Nokia added to the vendor fanfare Sunday with a range of announcements, including an end-to-end pre-standards 5G solution, but it stepped away from a broader industry push to accelerate the 5G standards process.

February 26, 2017

4 Min Read
Nokia Pitches Full 5G Suite but Shies Away From 5G Acceleration Push

BARCELONA -- Mobile World Congress 2017 -- Nokia strapped on a 5G boombox here today, announcing what it claims is the industry's first end-to-end 5G solution that includes radio access, packet core and transport capabilities based on what it describes as "early specifications." (See Nokia Announces 5G FIRST Solution.)

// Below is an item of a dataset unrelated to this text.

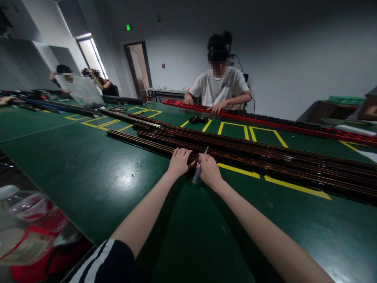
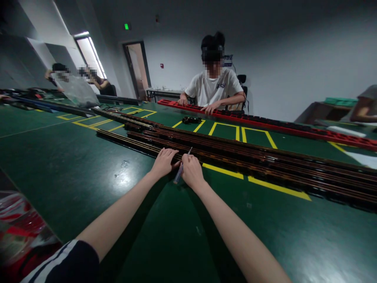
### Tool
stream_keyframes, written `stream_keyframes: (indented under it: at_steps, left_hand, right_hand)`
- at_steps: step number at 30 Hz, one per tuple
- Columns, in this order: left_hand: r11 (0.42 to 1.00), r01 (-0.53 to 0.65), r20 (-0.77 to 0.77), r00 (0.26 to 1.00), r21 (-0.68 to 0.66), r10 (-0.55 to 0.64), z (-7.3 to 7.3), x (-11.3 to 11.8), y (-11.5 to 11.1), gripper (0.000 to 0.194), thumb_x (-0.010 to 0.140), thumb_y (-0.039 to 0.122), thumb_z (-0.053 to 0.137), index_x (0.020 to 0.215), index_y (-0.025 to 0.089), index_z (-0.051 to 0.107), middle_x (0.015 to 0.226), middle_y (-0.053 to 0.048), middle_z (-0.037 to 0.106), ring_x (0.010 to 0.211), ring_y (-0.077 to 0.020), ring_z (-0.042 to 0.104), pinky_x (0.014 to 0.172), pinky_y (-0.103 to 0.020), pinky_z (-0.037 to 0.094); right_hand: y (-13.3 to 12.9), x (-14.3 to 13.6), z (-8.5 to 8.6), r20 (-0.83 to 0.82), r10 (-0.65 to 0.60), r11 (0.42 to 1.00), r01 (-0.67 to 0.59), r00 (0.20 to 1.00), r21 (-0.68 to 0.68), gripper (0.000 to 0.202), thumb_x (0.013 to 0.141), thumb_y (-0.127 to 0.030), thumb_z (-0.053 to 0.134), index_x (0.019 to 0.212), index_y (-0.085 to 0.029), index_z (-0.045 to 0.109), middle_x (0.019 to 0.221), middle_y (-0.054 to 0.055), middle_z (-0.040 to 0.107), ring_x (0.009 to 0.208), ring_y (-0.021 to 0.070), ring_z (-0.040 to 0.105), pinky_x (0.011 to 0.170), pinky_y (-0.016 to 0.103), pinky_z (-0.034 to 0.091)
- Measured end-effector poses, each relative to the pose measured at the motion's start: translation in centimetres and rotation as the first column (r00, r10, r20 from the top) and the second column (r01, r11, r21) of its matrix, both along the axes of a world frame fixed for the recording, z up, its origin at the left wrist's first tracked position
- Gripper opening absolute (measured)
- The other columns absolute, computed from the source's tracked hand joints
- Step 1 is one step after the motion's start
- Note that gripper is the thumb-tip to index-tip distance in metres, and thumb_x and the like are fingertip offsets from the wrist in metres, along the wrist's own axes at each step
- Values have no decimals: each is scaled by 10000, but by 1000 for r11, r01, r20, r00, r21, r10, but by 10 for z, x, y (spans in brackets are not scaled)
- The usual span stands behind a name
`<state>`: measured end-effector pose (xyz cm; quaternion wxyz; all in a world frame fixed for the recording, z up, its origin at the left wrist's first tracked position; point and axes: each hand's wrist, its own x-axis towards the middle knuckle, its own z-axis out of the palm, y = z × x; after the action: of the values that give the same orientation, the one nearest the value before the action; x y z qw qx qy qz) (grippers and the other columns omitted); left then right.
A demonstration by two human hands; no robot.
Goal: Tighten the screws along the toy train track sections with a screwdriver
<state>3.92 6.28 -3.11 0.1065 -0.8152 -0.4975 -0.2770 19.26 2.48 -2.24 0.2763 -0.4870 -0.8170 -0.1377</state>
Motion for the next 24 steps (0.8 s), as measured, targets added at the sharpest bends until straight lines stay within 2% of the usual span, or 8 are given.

The vendor, which unleashed a series of announcements today (of which more later), is keen to position itself as having an all-singing, all-dancing 5G proposition that can give operators a "first-to-market advantage," and use the experience of early deployments to feed into the 3GPP's 5G standards process.

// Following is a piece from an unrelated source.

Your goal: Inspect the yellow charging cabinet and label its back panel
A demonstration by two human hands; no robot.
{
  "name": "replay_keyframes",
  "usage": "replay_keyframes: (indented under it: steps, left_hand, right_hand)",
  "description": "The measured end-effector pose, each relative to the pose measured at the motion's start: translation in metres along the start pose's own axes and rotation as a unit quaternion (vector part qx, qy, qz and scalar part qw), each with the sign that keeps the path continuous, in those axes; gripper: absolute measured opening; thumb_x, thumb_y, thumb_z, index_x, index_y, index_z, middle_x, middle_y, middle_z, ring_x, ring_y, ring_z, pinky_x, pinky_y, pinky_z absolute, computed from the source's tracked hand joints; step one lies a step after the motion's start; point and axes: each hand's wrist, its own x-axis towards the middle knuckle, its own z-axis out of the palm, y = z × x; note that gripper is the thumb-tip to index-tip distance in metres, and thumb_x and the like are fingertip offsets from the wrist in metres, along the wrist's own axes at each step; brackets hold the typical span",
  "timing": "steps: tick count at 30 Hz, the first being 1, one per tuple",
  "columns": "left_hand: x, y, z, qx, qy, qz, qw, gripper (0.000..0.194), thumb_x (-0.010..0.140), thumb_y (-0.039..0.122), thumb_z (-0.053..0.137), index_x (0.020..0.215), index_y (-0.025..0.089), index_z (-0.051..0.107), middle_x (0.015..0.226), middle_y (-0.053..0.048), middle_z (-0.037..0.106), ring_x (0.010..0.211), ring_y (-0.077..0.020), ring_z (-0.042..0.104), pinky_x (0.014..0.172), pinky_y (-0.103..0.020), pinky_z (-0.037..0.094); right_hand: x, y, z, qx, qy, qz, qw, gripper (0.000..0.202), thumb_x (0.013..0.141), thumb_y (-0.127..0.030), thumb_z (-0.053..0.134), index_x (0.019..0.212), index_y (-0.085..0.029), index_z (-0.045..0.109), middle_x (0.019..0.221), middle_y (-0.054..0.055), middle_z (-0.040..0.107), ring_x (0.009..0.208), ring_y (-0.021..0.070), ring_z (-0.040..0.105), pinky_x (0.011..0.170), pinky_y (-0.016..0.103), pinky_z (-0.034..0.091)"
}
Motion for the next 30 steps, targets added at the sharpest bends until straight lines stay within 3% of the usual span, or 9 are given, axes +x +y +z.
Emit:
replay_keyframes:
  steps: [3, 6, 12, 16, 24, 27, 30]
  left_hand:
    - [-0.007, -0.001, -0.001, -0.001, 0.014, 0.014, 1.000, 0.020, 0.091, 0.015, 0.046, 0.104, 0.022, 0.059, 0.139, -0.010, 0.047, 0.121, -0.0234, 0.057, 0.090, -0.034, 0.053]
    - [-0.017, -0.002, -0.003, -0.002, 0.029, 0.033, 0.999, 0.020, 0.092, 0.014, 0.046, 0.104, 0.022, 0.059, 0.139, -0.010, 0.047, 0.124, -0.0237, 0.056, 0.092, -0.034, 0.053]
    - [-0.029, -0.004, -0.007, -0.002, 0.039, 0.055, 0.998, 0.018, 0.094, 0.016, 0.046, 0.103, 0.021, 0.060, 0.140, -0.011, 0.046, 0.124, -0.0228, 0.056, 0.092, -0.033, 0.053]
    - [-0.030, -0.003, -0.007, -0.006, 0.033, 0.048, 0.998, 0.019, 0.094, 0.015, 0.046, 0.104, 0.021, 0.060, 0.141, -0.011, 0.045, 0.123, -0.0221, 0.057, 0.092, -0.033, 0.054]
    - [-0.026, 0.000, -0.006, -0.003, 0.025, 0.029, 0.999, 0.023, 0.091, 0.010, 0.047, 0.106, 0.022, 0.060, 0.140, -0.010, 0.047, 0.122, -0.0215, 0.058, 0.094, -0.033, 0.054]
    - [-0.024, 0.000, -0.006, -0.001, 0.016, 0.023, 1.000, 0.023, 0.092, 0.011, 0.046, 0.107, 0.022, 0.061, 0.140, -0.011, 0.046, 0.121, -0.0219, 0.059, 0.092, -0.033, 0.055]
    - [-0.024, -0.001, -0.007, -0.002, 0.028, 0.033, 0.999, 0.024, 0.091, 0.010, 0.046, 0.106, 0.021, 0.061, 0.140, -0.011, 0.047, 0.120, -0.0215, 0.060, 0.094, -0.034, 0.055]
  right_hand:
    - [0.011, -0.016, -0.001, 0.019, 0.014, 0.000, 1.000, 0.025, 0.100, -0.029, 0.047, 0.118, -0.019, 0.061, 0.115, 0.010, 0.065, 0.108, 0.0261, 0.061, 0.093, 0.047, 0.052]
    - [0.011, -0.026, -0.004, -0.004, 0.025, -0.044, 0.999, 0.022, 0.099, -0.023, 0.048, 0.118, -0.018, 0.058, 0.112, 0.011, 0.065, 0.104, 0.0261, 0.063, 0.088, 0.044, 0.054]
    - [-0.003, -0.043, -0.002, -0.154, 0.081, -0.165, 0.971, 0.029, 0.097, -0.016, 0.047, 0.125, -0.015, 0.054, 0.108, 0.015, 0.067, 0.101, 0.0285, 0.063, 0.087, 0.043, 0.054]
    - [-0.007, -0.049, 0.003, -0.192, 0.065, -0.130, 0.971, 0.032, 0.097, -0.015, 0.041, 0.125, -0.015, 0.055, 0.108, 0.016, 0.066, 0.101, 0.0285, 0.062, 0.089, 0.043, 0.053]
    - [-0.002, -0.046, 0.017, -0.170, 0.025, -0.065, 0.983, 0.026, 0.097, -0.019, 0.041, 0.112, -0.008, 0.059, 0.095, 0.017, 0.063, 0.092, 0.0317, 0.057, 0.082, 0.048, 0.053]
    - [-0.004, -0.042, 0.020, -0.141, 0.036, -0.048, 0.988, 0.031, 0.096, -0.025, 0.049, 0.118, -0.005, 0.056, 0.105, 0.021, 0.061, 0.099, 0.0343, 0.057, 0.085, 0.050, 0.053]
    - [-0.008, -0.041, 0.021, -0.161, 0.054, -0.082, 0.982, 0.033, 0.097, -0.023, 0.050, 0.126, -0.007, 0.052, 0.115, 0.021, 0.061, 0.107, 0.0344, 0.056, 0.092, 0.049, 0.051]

So this is a pre-standards solution, "underpinned by technical specifications outlined by the Verizon 5G Technology Forum ecosystem," notes Nokia, with the radio access elements based on specs from the KT Special Interests Group (KT SIG) as well as Verizon's code.

"This is not hype," said Nokia Corp. (NYSE: NOK) CEO Rajeev Suri at the vendor's press and analyst presentation here today, without a trace of irony.

But the 5G hype machine is in overdrive and that might backfire. With so many suggestions that 5G is ready to rock -- albeit in pre-standards formats -- might that not tempt some operators to curb investment in LTE-Advanced Pro (aka 4.5G) and other LTE evolution options in the hope of being able to deploy 5G capabilities soon?

Suri sidestepped that (and other) questions with a response that focused on the vendor's technology launches rather than the strategic issue at hand. He also failed to address a question about Nokia's absence from a broad industry collaborative announcement made earlier in the day that aimed to accelerate the development of 5G New Radio (NR) specifications by the 3GPP standards body. (See Global Mobile Industry Leaders Commit to Accelerate 5G NR for Large-scale Trials and Deployments.)

That 5G NR announcement was backed by Ericsson, Huawei, ZTE, Qualcomm, Intel and a host of networks operators including AT&T, Deutsche Telekom, KDDI, KT Corp., NTT Docomo, SK Telecom, Sprint, Vodafone and many more, and aims for the "acceleration of the 5G New Radio (NR) standardization schedule to enable large-scale trials and deployments as early as 2019." That group will propose a new plan for NR standardization at the upcoming 3GPP RAN Plenary Meeting (March 6-9 in Dubrovnik, Croatia).

So why is Nokia not involved? It seems Nokia believes that accelerating the NR standard will leave it out of synch with development of the 5G packet core that will enable key features such as network slicing. That, believes Nokia, would create a schism in the 5G development community and ultimately slow down the process of full 5G development, rather than accelerate it.

Of course, there will likely be other factors too -- such developments usually also relate to business opportunities and/or competitive advantage and it seems Nokia is almost alone amongst key infrastructure vendors in not wanting to pressurize the 3GPP into forcing the NR specs, though it's notable too that Samsung is not a signatory and, from the network operator side, Verizon is not supporting this acceleration initiative.

In addition to its 5G FIRST announcement, Nokia had a number of other updates to share on MWC's 'Day 0':

  • The vendor has won a won a three-year contract from Telefónica UK to upgrade the operator's 4G network across London. The deal includes the delivery of Nokia 4.5G Pro technology, including elements from the AirScale Radio Access portfolio, Flexi Zone small cells, the NetAct network management system, Traffica real-time network analytics and Nokia Global Services.

    • Nokia is making headway into the vertical markets in which it has targeted to deliver -- namely, energy, transportation, public safety and "webscale." It has landed a deal to provide Xiaomi, a major Chinese electronics manufacturer (smartphones, laptops, tablets) and ISP, with its 1830 Photonic Service Switch (PSS) and Network Services Platform, which will be used to build a data center interconnect (DCI) network connecting seven facilities. Nokia is also supplying Portugal's national railway infrastructure operator, Infraestruturas, with a mission-critical communications network.

    • Nokia is to supply Indian mobile operator Reliance Jio with GPON broadband equipment for an as yet unspecified fixed access network rollout.